● THE TASK: Write only the number of lines in the data that contain the word "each".

● PROVIDED MATERIAL:
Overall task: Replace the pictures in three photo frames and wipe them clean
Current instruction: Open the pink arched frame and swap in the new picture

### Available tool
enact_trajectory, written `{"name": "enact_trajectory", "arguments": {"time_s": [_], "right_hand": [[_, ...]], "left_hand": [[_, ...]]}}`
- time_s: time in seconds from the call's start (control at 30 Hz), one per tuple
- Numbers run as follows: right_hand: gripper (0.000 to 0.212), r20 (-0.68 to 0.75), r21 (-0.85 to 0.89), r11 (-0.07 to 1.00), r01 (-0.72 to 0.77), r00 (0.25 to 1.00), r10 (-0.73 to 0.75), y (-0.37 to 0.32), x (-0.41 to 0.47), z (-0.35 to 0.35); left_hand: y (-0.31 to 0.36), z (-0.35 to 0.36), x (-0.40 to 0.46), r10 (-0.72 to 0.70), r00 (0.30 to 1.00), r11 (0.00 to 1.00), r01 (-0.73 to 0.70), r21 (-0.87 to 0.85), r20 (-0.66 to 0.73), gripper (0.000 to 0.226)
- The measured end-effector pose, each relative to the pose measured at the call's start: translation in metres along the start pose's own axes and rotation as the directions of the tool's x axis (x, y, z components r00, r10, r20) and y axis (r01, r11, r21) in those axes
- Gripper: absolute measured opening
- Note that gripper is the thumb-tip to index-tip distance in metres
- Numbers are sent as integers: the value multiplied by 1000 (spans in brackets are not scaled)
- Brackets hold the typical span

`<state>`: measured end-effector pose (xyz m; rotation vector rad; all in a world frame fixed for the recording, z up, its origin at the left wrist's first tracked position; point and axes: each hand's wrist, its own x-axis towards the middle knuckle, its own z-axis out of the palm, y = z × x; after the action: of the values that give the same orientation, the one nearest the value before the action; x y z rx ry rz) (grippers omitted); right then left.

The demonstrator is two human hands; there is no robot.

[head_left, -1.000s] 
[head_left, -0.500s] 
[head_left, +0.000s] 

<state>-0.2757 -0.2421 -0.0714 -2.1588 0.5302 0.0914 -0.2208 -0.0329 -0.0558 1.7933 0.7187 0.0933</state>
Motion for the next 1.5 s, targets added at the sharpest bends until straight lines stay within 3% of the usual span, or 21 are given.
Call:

● WRITTEN ANSWER: 2